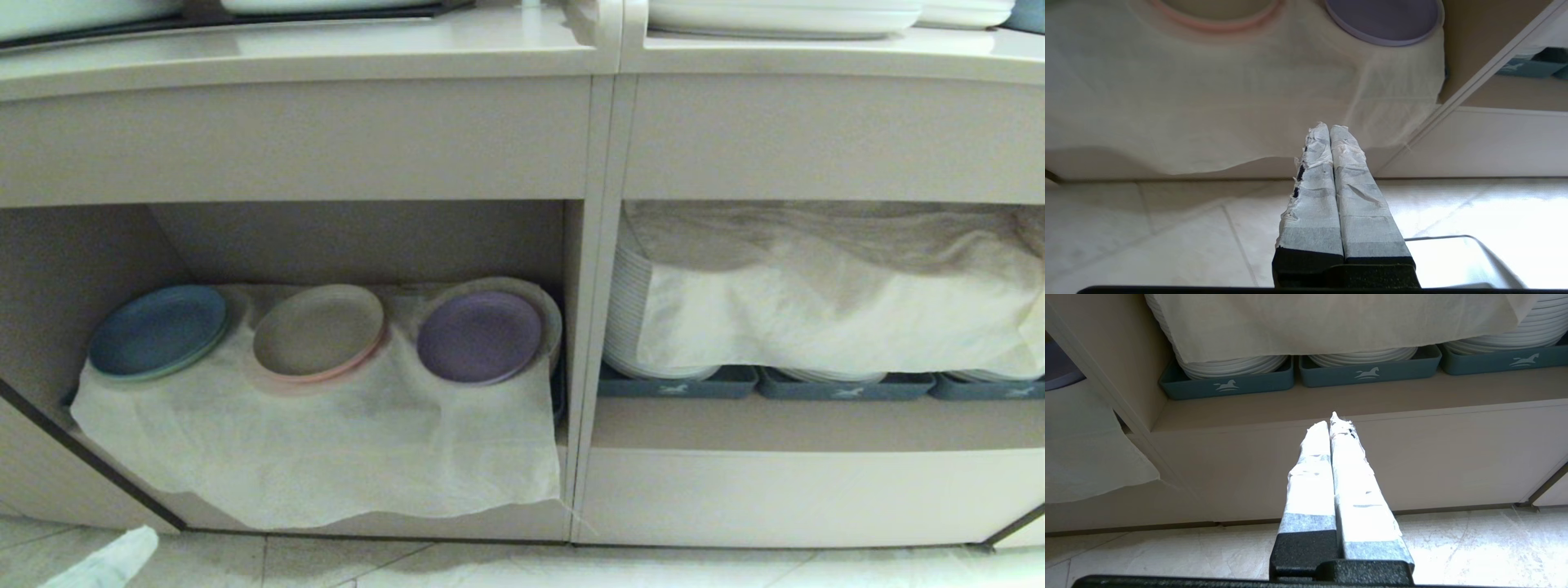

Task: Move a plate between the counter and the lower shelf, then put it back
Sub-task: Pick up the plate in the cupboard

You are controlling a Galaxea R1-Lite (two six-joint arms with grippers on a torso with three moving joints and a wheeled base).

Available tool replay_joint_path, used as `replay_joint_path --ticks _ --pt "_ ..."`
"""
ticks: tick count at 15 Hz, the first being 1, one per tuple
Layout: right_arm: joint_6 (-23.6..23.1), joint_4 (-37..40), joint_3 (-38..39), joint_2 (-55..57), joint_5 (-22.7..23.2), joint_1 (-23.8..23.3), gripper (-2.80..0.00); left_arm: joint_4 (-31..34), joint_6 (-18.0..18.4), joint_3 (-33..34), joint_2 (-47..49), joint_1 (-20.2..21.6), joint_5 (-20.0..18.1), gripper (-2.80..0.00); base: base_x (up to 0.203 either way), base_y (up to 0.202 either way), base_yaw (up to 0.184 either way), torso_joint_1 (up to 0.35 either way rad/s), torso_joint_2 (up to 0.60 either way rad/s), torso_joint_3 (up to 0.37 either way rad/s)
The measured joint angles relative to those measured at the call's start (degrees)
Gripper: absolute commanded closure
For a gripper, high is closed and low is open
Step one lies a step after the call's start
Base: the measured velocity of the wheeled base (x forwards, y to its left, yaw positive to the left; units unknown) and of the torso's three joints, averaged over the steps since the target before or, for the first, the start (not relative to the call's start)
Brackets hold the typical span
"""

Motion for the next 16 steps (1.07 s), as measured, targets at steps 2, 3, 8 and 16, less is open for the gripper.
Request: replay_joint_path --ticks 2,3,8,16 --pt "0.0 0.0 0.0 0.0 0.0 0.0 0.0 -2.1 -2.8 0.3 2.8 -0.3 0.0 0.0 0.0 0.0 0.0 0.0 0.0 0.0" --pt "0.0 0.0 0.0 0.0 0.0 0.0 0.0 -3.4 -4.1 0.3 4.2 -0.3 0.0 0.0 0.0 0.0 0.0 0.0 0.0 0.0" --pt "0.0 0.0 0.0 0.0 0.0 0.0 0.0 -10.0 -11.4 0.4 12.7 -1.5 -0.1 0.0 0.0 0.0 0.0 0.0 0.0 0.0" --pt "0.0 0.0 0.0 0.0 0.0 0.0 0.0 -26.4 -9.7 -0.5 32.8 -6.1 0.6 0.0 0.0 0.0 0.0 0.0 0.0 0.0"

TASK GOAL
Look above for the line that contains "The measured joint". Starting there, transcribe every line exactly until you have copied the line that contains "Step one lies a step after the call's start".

TASK ANSWER
The measured joint angles relative to those measured at the call's start (degrees)
Gripper: absolute commanded closure
For a gripper, high is closed and low is open
Step one lies a step after the call's start

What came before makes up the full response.